• _Records provided_
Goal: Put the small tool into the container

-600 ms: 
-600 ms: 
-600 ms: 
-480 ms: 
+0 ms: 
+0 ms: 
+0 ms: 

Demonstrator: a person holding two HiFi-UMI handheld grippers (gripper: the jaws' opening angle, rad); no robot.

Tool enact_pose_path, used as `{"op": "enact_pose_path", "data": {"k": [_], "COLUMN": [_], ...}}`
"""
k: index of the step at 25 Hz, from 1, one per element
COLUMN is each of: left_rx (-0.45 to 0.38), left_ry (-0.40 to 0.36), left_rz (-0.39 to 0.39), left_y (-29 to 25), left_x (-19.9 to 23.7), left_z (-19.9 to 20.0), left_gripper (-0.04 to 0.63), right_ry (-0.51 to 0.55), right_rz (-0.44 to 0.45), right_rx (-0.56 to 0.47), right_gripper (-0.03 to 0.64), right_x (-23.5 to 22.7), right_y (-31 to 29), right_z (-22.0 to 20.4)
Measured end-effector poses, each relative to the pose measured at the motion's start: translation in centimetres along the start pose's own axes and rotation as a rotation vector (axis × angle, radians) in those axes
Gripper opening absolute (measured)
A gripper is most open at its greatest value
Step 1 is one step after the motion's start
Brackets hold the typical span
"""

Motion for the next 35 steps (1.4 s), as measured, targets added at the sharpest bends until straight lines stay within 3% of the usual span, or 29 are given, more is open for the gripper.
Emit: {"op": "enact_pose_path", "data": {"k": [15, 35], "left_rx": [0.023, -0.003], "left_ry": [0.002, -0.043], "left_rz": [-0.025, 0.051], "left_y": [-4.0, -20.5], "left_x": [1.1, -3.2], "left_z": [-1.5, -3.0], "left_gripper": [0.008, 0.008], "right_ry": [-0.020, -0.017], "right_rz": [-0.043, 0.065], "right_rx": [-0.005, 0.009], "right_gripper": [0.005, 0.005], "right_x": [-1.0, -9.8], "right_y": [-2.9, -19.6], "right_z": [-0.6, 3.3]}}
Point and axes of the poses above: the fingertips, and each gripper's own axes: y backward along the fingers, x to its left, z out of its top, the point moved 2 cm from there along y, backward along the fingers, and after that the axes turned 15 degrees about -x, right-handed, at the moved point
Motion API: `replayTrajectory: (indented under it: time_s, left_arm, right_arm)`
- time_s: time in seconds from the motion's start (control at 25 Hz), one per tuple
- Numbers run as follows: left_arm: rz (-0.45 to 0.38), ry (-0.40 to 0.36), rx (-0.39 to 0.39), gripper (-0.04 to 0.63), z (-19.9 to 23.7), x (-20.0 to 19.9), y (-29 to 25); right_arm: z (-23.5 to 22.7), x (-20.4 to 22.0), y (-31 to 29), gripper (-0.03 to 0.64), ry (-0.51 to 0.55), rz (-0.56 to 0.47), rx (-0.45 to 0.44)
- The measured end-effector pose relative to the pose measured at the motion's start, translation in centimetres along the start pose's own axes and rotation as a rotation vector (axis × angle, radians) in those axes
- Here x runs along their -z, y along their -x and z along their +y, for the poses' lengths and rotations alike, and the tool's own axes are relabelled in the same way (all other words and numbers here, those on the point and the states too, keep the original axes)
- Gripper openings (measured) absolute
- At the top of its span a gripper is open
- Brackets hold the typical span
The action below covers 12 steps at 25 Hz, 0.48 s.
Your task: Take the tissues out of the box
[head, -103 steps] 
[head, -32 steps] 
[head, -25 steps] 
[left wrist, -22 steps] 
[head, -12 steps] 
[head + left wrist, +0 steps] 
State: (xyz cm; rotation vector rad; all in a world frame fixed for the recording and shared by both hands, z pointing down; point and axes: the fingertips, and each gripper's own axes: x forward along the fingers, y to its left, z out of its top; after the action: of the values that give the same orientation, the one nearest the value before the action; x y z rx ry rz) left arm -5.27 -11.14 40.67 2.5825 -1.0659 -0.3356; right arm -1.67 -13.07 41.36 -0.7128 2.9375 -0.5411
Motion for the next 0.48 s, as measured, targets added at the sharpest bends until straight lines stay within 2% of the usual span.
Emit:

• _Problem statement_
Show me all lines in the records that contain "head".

• _Reply to the exercise_
[head, -103 steps] 
[head, -32 steps] 
[head, -25 steps] 
[head, -12 steps] 
[head + left wrist, +0 steps] 

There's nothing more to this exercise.